Slamet menjelaskan, di antara solusi yang pas untuk mengendalikan jumlah tangkapan di alam, adalah dengan melakukan breeding program bagi komoditas tiram mutiara. Pelaksanaan program itu, dilaksanakan oleh Balai Produksi Induk Udang Unggul dan Kekerangan (BPIU2K) Karangasem, Bali. Dengan melakukan program itu, dia yakin persoalan bisa dipecahkan dengan baik.

Menurut Slamet, melalui breeding, pasokan induk tiram mutiara akan tetap tersedia dengan aman. Dengan cara itu, maka hatchery kerang mutiara yang ada di Indonesia tidak akan lagi menggantungkan keperluan induk kepada tangkapan dari alam. Jika itu sudah terjadi, maka keberlangsungan mutiara di alam diharapkan akan terus ada sepanjang tahun, tanpa ada rasa khawatir lagi akan menurun jumlahnya.

“Kita dorong pusat pemuliaan induk seperti BPIU2K untuk memproduksi induk dan benih unggul melalui breeding program. Jadi, tidak boleh lagi ada ketergantungan induk dari alam, semua (hatchery) harus mendapatkannya dari pusat induk kekerangan,” jelas dia.
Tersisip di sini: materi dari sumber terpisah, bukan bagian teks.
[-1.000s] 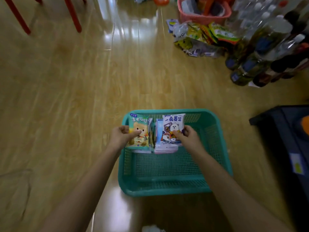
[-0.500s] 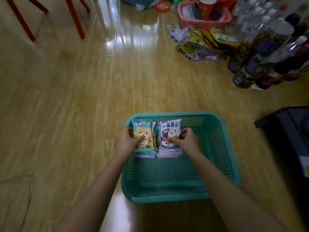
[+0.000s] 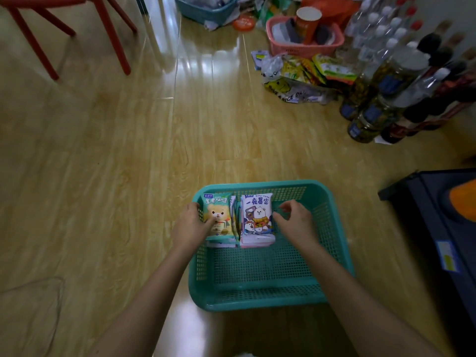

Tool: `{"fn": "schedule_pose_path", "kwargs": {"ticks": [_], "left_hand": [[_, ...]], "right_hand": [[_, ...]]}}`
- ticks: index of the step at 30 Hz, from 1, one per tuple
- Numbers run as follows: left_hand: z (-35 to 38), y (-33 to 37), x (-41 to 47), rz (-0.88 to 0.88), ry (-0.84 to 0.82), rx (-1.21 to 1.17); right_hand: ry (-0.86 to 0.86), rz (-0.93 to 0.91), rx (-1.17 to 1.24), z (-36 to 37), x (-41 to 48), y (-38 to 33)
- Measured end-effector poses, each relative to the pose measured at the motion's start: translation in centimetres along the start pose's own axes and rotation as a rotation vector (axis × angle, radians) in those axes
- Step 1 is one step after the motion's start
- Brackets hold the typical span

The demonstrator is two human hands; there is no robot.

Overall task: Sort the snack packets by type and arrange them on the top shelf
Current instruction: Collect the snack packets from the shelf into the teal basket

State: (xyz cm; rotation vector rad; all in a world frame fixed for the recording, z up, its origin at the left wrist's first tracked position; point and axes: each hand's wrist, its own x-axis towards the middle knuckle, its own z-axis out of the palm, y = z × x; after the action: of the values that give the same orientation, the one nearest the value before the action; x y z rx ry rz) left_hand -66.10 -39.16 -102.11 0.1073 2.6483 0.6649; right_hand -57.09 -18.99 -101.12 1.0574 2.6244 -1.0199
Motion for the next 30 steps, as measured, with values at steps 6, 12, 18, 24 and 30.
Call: {"fn": "schedule_pose_path", "kwargs": {"ticks": [6,12,18,24,30], "left_hand": [[-17.1,9.3,-6.5,0.139,0.046,0.017],[-41.1,22.3,-16.4,0.329,0.175,0.118],[-59.3,33.5,-28.7,0.524,0.260,0.171],[-65.3,39.2,-37.1,0.777,0.354,0.251],[-64.9,43.1,-42.3,1.040,0.265,0.216]], "right_hand": [[0.116,-0.041,0.058,-17.9,-6.6,-8.0],[0.313,-0.125,0.094,-43.6,-17.7,-17.6],[0.473,-0.109,0.018,-64.3,-32.3,-23.9],[0.600,-0.052,-0.041,-71.2,-45.5,-25.3],[0.764,0.133,-0.029,-69.6,-57.5,-23.5]]}}
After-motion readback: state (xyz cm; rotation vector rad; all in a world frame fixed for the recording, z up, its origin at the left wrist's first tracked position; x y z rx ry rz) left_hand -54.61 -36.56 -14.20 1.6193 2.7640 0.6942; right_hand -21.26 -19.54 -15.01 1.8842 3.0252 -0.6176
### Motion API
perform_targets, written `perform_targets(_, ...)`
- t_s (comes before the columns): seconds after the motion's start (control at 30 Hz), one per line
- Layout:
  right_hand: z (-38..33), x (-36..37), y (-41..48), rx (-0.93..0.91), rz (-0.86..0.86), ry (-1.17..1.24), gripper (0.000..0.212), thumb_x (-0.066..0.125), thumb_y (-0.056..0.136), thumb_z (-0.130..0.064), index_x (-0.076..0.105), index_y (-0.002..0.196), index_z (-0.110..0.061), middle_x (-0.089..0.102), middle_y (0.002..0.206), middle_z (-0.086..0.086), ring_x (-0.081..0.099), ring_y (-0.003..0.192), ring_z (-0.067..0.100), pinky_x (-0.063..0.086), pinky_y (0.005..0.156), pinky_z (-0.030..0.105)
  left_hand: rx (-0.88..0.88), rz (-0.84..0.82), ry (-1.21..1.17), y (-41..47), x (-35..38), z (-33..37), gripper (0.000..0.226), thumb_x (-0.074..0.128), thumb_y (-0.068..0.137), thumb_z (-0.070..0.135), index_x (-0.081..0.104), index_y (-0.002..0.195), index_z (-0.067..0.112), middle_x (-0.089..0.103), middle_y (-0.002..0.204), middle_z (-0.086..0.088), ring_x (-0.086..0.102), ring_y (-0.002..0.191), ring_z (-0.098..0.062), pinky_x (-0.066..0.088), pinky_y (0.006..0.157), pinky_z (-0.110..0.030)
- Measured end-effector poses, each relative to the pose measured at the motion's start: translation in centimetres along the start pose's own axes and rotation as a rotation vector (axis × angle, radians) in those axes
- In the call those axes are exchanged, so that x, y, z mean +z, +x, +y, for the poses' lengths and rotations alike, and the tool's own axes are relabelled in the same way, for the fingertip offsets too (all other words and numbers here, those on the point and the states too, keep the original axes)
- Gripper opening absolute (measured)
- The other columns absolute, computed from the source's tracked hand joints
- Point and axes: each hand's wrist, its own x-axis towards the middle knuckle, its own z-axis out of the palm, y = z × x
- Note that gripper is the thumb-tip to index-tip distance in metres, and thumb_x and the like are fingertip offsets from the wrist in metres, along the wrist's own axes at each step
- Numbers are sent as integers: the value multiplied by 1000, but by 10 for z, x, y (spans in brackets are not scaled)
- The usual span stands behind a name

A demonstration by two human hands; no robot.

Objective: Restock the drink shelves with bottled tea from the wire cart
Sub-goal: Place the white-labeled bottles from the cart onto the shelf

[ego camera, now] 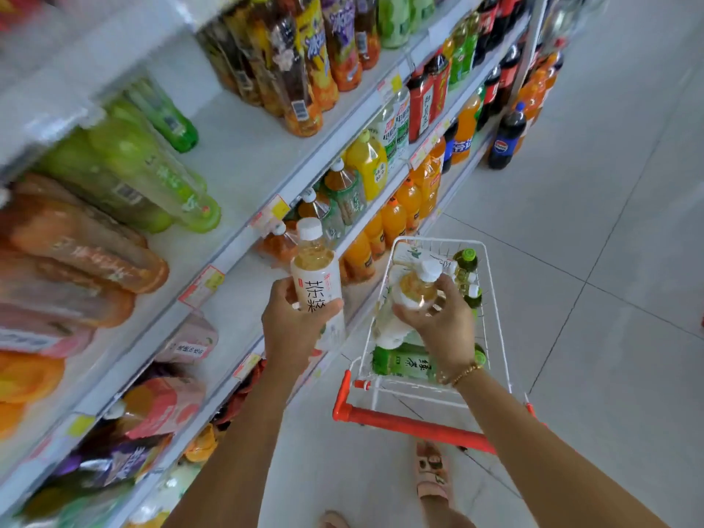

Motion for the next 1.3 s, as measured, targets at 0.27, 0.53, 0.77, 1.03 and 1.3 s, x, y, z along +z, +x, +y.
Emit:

baca : Bagaimana Menjaga Kerang Mutiara Lombok dari Kepunahan?

 

Kerang mutiara selatan (south sea pearls), yang merupakan produk ekspor unggulan dari Indonesia. Foto : DJPB KKP/Mongabay Indonesia

 

Tentang penurunan stok induk tiram mutiara di alam yang tidak bisa dihindari lagi, Slamet meminta itu menjadi perhatian semua stakeholder. Menurutnya, eksploitasi di alam yang terus dilakukan tanpa henti, harus dihentikan segera demi keberlangsungan komoditas tersebut selamanya. Bagi dia, solusi yang paling tepat, adalah bagaimana pusat pemuliaan kekerangan bisa menghasilkan calon induk mutiara dan benih yang berkualitas dan berkesinambingan.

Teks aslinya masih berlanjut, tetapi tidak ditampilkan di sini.